Will explained their Earthly uses. He said, a trifle shamefacedly, "I brought them—but I felt they would be of no advantage here."
He pulled the trigger of the revolver. If it discharged, there was no result which his Ego-senses could perceive. Thone said, handing him the knife, "Strike me with it."
The action was instinctively revolting; yet Will drove the knife-blade into the semblance of Thone's arm. Thone said, "It seems to hurt."
To Will the knife might have been a feather he was thrusting against a pillow. He withdrew the blade; fancied he saw in Thone's arm an open gash. But if he did, the gash closed at once. The outlines of the arm were quivering, unreal, under Will's earnest gaze. And he knew that if he persisted in regarding it, the arm would turn formless to his sight.
He exclaimed, "Useless! Of course." And tossed the knife away. But Thone recovered it. "In the Borderland it would be more effective, Will. Keep it."
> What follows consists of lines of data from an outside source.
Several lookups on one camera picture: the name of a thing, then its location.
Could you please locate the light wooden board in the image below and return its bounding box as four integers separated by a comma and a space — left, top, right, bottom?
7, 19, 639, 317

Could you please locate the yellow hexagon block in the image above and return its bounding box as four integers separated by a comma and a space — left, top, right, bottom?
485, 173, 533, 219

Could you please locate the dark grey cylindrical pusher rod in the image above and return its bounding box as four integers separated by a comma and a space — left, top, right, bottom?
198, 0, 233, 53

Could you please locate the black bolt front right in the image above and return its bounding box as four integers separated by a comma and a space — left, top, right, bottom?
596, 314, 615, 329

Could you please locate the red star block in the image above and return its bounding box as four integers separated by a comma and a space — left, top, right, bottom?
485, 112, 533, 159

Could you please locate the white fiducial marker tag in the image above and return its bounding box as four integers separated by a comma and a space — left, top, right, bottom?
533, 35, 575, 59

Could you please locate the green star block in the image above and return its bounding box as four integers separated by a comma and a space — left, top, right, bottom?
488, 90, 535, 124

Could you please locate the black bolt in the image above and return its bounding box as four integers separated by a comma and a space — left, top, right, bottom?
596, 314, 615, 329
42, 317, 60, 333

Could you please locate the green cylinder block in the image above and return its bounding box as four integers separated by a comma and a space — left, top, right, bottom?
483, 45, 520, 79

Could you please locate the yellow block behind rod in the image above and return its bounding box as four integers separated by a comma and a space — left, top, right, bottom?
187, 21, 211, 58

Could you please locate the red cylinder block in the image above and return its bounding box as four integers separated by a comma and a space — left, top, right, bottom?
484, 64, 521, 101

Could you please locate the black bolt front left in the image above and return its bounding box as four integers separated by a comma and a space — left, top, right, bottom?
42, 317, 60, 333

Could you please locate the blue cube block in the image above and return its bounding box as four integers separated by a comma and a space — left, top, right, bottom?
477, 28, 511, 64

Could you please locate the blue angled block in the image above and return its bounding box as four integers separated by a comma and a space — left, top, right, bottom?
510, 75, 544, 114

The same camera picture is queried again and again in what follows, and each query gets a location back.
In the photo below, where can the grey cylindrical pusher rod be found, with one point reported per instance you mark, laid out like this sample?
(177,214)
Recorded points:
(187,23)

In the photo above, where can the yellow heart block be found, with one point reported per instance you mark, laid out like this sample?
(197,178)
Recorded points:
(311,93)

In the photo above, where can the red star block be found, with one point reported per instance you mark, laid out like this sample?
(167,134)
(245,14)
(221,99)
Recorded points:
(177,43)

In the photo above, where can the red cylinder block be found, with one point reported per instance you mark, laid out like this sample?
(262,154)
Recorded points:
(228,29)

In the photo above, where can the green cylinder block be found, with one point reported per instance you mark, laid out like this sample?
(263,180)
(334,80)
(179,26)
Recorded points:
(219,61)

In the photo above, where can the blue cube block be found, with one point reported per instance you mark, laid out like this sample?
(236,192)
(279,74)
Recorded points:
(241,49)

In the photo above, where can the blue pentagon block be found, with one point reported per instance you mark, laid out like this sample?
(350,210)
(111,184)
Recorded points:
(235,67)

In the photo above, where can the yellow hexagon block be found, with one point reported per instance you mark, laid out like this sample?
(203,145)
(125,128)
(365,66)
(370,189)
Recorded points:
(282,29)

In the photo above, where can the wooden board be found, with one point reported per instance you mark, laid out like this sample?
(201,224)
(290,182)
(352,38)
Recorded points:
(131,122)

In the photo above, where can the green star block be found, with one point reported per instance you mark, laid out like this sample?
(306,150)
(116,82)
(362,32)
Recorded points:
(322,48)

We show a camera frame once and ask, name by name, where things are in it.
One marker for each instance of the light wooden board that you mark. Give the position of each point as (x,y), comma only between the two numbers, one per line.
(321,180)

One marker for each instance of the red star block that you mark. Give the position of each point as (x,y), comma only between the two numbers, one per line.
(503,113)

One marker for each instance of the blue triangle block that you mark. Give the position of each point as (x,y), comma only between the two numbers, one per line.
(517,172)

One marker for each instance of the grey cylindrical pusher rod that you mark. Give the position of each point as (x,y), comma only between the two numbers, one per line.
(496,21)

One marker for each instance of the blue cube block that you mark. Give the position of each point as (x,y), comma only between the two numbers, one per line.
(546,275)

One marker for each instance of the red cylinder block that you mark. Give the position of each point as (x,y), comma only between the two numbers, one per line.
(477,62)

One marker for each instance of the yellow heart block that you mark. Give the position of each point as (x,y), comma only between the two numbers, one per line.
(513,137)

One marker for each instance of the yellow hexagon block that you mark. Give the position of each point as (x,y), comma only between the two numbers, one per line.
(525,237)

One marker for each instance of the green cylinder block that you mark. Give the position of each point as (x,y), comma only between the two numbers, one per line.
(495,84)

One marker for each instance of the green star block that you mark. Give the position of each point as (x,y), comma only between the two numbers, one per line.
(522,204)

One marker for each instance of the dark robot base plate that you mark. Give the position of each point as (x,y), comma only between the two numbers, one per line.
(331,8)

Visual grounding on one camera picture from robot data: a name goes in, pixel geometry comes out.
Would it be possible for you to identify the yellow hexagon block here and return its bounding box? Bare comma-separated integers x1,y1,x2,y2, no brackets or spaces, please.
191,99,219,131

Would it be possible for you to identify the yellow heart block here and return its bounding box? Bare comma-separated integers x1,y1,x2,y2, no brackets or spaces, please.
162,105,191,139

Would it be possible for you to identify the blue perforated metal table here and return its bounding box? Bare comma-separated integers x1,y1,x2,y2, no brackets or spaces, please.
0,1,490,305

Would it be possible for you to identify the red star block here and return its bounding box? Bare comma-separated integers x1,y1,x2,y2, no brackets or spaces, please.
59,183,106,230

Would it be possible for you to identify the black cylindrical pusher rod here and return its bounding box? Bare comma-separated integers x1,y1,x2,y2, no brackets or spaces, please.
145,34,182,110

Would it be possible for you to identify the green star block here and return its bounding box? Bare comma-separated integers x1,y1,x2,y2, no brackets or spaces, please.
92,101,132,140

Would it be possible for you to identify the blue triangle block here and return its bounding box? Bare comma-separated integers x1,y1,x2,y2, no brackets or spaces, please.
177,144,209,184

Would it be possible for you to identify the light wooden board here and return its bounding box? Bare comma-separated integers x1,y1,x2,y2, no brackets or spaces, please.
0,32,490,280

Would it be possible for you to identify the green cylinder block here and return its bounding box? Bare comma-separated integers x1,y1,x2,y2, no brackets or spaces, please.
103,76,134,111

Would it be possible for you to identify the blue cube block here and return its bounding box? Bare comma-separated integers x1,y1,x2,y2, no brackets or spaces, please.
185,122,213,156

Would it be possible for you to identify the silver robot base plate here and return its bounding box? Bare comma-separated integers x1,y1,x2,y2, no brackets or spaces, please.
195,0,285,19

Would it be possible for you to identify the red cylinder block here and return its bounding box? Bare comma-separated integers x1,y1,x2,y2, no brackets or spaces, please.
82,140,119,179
Thone explained how his army of Thinkers might destroy Brutar's encampment. The thought-matter, created, was held in substance only by continued mental effort. And this withdrawn, at once the disintegrating forces of Nature would dissolve it into nothingness.
"So it is," Thone said, "when an Ego dies. The persistent, subconscious effort of mind during life is all that holds the shell of body in existence. Withdraw that—and you have dissolution."
"And with inorganic matter—" Will began.
"With this globe, for instance," said Thone. "With everything we have created, a worker-mentality must guard it. Replenish it."
To Will that seemed not very strange. "On Earth," he said, "we must repair. Nature slowly but steadily tears down that which we have built."